6 апреля
Итак, Рахманов получил квартиру, непохожую на все в этом доме. Она как раз на углу Мойки и Марсова поля, на закруглении, так что свет в столовой перекрестный, из разных окон – одни с Мойки, другие с Марсова поля. Отчего она светлее обычных. Коридоры широки. Из одного, который ведет в кабинет и столовую, можно было бы сделать отдельную комнату. Да он и похож на добавление к кабинету, со своими книжными полками до потолка и столами. Радуйся, да и только. И я сказал об этом Рахманову, придя к нему на новоселье. Он взглянул на меня своим затуманенным взглядом, покачал головой: «Вы думаете? Нет, в квартире много неполадок. Мы с Таней[1] даже записали. Их восемнадцать!» И, достав блокнотик, он стал читать: «В кухне фрамуги неплотно закрываются. В столовой дверь непригнана». И так далее. Едва он дошел до пятой неполадки, я засмеялся, засмеялся за мною, сразу поняв, и Рахманов: «Вам смешно, что я записываю такие мелочи? Конечно, это пустяки по сравнению с квартирой, но все-таки…» Он очень умен. И несомненно талантлив, но своими руками засыпает нафталином, и запечатывает сургучом живые источники, и заливает кипяченою водою огонь в своей душе. Я близко познакомился с ним в эвакуации, приехав к нему в Котельнич. Если Петербург – самый умышленный из городов, то Котельнич – самый нечаянный, словно против воли выступивший из грязи. У Рахмановых было веселей.

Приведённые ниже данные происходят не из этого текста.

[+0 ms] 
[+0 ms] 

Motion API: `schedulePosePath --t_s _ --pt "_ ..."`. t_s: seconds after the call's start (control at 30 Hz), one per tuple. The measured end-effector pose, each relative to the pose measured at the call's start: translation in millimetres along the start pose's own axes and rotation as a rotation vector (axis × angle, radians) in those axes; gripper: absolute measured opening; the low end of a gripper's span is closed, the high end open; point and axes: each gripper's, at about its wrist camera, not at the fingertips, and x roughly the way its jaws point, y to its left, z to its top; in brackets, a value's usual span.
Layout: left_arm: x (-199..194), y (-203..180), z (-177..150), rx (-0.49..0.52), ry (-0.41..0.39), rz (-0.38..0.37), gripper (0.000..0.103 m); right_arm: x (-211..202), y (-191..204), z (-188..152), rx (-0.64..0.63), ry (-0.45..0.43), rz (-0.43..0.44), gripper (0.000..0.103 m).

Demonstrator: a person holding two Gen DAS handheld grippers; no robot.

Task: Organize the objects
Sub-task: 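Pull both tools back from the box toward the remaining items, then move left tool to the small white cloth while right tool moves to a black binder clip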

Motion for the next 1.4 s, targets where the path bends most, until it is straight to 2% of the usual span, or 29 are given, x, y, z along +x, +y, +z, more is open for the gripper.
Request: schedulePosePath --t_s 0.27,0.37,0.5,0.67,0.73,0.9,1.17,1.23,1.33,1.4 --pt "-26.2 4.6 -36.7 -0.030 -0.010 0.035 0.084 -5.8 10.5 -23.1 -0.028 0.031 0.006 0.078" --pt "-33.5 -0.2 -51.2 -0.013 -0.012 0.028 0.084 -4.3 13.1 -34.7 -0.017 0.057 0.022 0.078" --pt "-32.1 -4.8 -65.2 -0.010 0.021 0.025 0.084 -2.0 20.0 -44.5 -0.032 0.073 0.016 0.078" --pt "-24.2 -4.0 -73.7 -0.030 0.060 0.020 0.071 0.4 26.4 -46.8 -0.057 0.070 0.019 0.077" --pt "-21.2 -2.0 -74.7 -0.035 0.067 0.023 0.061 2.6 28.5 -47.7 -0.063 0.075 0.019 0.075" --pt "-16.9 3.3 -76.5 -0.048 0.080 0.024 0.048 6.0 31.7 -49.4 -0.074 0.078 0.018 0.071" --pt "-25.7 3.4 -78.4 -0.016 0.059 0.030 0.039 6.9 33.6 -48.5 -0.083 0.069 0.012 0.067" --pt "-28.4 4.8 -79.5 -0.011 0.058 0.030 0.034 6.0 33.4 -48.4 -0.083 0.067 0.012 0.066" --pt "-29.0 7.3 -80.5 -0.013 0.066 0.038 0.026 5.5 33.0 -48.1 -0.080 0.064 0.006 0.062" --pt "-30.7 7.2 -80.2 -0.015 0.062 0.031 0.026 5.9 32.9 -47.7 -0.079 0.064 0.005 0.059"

Кирпичный домик. Полукруглый балкон без перил, выходящий в садик. Но кусты выглядели старенькими, дом казался утомленным. Какое-то благородство и внутреннее угадывалось в отце Рахманова. Это был человек тоже худенький и роста выше среднего.
7 апреля
Но выглядел значительней сына. Синие суровые глаза. Черная бородка. И уж он-то, откровеннее сына, наглухо замкнул себя на все замки. Без всяких заменителей высказыванья. Начисто. Мать Рахманова тоже помалкивала, но робко. А отец – без объяснения причин. Молчал, чем иной раз наводил тоску на близких. Татьяна Леонтьевна, жена Рахманова, роптала иной раз на это – может быть, недоволен он тем, что ленинградская семья приехала к нему: сын, невестка, внучка – и стеснили старших? Но Рахманов отвергал это объяснение. Объяснял особой мнительностью изгнанников. Отец молчал всегда . Но некое внутреннее богатство угадывалось, несмотря на нежелание высказываться, – по книжному шкафу, его собственному. Этот дорожный техник читал много, с выбором. Любимыми его писателями были, по свидетельству сына, Чехов и Диккенс. Но кроме того собрал он всех русских классиков. Показал мне Рахманов комплект «Русского слова» за те дни, когда ушел Толстой из Ясной Поляны. От ухода до болезни и смерти. И странно было читать газету 1910 года в суровые дни лета сорок второго. И поразила меня газета не историей последних дней Толстого – все это было и без нее памятно, а статьями и сообщениями о бесконечных самоубийствах, словно люди бежали на тот свет в предчувствии катастрофы. Сообщения с фронта утром и вечером передавались все мрачнее и мрачнее. Город казался недоброжелательным. Стареющие кустики с трудом удерживали редкую листву. Настоящее было невесело, будущее – неясно, и все же посещение Рахмановых радовало. Я словно попал в страну, где говорят на родном языке. Спали мы с Рахмановым на сеновале и перед сном говорили, говорили, понимая друг друга с непривычной легкостью в этом угро-финском, нехотя живущем, исподлобья поглядывающем крае. К концу моего пребывания стал теплеть и даже улыбаться и сам старший хозяин. Раза два услышал я, наконец, его голос. Здесь чувствовалась семья, что тоже радовало в эвакуации.